How It Works

HCIA has engaged TransforMED®, a subsidiary of the American Academy of Family Physicians (AAFP), to work closely with each participating primary care practice to assess its culture, patient experiences, employee satisfaction, operational model, strategic goals, and technological capabilities. Over the course of 18-24 months, TransforMED® and clinical leadership teams will develop and implement a customized plan to guide the clinic’s transformation successfully into the Patient-Centered Medical Home (PCMH) model.

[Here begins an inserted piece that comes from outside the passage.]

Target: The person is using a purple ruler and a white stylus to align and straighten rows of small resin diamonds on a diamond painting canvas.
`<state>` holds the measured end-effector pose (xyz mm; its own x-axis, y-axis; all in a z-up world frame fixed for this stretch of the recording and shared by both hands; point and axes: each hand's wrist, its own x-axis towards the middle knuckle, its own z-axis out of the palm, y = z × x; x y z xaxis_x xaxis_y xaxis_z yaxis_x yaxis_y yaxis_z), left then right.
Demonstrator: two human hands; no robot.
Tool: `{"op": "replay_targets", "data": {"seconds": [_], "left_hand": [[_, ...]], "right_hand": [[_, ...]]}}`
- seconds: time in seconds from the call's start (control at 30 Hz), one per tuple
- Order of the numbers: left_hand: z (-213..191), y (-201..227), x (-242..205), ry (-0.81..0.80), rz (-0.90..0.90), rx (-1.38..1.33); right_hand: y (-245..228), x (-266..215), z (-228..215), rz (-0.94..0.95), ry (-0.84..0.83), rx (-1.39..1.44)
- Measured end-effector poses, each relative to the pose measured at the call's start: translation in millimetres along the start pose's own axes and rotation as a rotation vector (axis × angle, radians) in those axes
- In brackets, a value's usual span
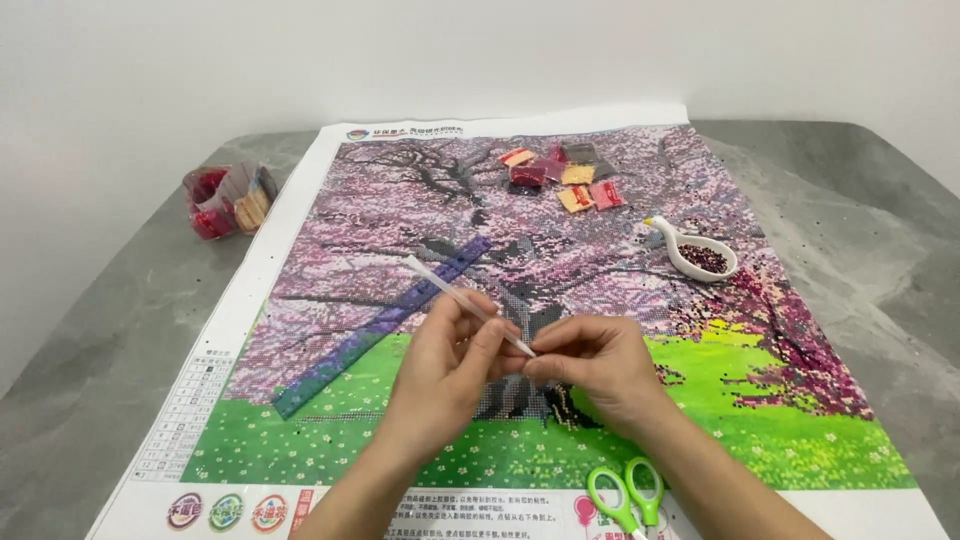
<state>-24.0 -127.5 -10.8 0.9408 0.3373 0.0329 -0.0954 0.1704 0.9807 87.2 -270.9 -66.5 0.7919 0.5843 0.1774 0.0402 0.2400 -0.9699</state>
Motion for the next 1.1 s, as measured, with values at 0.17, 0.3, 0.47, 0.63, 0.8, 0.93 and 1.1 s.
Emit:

  • Better Health—The PCMH model results in better outcomes, including reduced mortality, fewer preventable hospital admissions, and improved care plan compliance.
  • Better Care—PCMHs deliver comprehensive, coordinated services that support patient self-care and improve care customization, quality, workflow, and safety.
  • Lower Cost—The proactive PCMH model reduces per-patient costs and avoidable hospital re-admissions, while improving practice profitability through increased efficiency and improved employee satisfaction.



How does it help?

  • Valuing Primary Care—A Johns Hopkins literature review found that in the US, the overall cost of care was 33% lower for adults who had a primary care physician (as opposed to those who did not).
  • Improving Outcome—Having a primary care physician (and having enough primary care physicians available to serve a community) is consistently associated with improved health outcomes for conditions like cancer, heart disease and stroke.
  • Preventing Deaths—In the US, an increase of even one primary care physician in an area, is associated with 1.44 fewer deaths per 10,000 persons.
  • Transforming Health Care—Since 2005, TransforMED® has guided transformation efforts in 677 primary care practices, while supporting 12,445 providers and clinicians, and touching the lives of more than 25 million patients.
  • Increasing Satisfaction—On average, practices that have utilized TransforMED® facilitation services, have seen employee satisfaction increase by 66%, leading to lower employee turnover rates.
  • Boosting Availability—Practices that have implemented a team-based care model, have achieved a 30% increase in same-day availability, on average.
  • Achieving Excellence—89% of practices that have utilized TransforMED® facilitation, have achieved Level III NCQA recognition.
  • Reducing Costs—PCMHs invovled in TransforMED® facilitation programs have saved upwards of $8-32 per patient per month on healthcare costs.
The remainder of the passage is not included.